Release date: October 23
Cast: Anthony Mackie, Jamie Dornan
Directors: Justin Benson, Aaron Moorhead
Why it's worth seeing: Four features in, directing duo Justin Benson and Aaron Moorhead have a very distinct style: weird stuff in the sky, complicated brotherly relationships between men, new and fascinating conceptions of the nature of time. Synchronic is another dive into the depths of what the fabric of the universe is woven from, spinning a wild tale of death, drugs, and time travel amidst the dim, sinister backdrop of nighttime New Orleans. Jamie Dornan and Anthony Mackie play a pair of EMTs cruising the NOLA nights responding to emergency distress calls. On a few of these calls, they come across a number of people who have either mysteriously disappeared or somehow wound up dead, each incident having to do with a new drug called "Synchronic." When Dornan's daughter goes missing, his friend must figure out how to use the killer drug to find her.

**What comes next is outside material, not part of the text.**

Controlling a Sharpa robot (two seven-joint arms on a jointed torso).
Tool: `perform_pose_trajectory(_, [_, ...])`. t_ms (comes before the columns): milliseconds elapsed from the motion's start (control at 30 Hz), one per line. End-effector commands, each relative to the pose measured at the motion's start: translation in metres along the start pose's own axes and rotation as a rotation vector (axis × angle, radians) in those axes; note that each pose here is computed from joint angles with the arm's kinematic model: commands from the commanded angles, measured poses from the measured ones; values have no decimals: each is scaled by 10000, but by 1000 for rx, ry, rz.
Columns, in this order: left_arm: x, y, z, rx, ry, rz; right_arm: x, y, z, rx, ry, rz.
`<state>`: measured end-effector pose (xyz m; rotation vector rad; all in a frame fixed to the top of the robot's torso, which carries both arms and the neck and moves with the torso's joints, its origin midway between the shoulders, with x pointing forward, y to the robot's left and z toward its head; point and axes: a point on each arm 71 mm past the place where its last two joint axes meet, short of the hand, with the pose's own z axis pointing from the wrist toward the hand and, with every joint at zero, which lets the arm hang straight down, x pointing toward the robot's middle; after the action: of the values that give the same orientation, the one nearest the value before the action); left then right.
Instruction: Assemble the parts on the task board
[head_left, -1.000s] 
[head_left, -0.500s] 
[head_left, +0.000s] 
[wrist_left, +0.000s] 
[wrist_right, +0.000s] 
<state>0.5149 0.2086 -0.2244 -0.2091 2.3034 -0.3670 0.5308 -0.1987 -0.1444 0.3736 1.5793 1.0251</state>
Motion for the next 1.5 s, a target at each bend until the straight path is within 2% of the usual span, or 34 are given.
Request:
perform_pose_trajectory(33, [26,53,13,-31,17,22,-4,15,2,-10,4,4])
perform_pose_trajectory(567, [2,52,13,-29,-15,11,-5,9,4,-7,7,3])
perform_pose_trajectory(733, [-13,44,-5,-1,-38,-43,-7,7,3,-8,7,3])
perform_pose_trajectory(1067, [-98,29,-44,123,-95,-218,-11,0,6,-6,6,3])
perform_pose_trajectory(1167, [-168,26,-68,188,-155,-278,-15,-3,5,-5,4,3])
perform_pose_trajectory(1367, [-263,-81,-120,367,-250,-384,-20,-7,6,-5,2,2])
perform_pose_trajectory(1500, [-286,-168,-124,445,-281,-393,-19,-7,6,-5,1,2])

Where to watch it: In theaters


Over the Moon

Release date: October 23
Cast: Cathy Ang, Phillipa Soo, Ken Jeong, John Cho, Sandra Oh
Director: Glen Keane
Why it's worth seeing: Four years after her mother's death, young Fei Fei (Cathy Ang) is still enamored with a legend her mother told her of the moon goddess Chang'e, who is said to live on the dark side of the moon waiting thousands of years for her lost lover. When she clashes with her family during their Moon Festival celebration, worried that her father's new relationship with another woman will replace their memories of her mother, Fei Fei vows to use her smarts to build a spaceship to the Moon and find Chang'e to bring back proof that her mother's story was true after all. But when she gets there, the moon goddess is not what she's expecting, and Fei Fei must complete a daring quest in order to get home to her family once more. With stunning animation and catchy musical sequences, this is a Netflix gem you won't want to miss.